__Task requirements__.
Show the lines of the material that contain the word "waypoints".

__Recorded information__.
######
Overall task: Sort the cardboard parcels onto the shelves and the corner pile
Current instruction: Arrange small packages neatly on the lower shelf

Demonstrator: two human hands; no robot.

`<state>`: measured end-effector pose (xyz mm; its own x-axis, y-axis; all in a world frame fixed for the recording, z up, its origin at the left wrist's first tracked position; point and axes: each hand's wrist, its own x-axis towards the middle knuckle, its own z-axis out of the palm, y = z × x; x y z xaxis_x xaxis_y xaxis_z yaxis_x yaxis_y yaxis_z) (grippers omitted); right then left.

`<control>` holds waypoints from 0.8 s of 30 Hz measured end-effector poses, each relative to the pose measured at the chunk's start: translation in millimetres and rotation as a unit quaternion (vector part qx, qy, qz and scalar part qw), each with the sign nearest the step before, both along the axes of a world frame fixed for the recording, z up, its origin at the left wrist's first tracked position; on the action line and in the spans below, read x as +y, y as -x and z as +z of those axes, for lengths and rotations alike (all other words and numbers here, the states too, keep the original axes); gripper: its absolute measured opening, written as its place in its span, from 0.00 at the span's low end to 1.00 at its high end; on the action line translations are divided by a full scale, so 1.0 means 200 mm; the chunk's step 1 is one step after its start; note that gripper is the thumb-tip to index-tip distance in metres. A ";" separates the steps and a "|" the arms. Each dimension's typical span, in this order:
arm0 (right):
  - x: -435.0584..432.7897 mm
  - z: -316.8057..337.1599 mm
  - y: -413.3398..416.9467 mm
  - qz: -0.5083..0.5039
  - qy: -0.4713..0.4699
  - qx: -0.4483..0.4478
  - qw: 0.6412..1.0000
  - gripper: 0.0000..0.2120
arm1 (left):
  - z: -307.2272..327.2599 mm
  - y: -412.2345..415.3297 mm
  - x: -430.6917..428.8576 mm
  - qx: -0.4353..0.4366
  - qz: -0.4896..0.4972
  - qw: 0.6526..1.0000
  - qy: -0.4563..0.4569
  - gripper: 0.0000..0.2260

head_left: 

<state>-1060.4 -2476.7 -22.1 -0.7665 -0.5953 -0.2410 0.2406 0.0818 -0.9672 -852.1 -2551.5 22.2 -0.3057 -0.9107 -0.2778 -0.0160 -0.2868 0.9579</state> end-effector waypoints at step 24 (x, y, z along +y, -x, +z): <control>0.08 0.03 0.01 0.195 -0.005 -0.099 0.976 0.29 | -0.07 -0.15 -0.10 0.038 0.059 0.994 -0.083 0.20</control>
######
__Solution to the exercise__.
`<control>` holds waypoints from 0.8 s of 30 Hz measured end-effector poses, each relative to the pose measured at the chunk's start: translation in millimetres and rotation as a unit quaternion (vector part qx, qy, qz and scalar part qw), each with the sign nearest the step before, both along the axes of a world frame fixed for the recording, z up, its origin at the left wrist's first tracked position; on the action line and in the spans below, read x as +y, y as -x and z as +z of those axes, for lengths and rotations alike (all other words and numbers here, the states too, keep the original axes); gripper: its absolute measured opening, written as its place in its span, from 0.00 at the span's low end to 1.00 at its high end; on the action line translations are divided by a full scale, so 1.0 means 200 mm; the chunk's step 1 is one step after its start; note that gripper is the thumb-tip to index-tip distance in metres. A ";" separates the steps and a "|" the arms. Each dimension's typical span, in this order:
<state>-1060.4 -2476.7 -22.1 -0.7665 -0.5953 -0.2410 0.2406 0.0818 -0.9672 -852.1 -2551.5 22.2 -0.3057 -0.9107 -0.2778 -0.0160 -0.2868 0.9579</state> end-effector waypoints at step 24 (x, y, z along +y, -x, +z): <control>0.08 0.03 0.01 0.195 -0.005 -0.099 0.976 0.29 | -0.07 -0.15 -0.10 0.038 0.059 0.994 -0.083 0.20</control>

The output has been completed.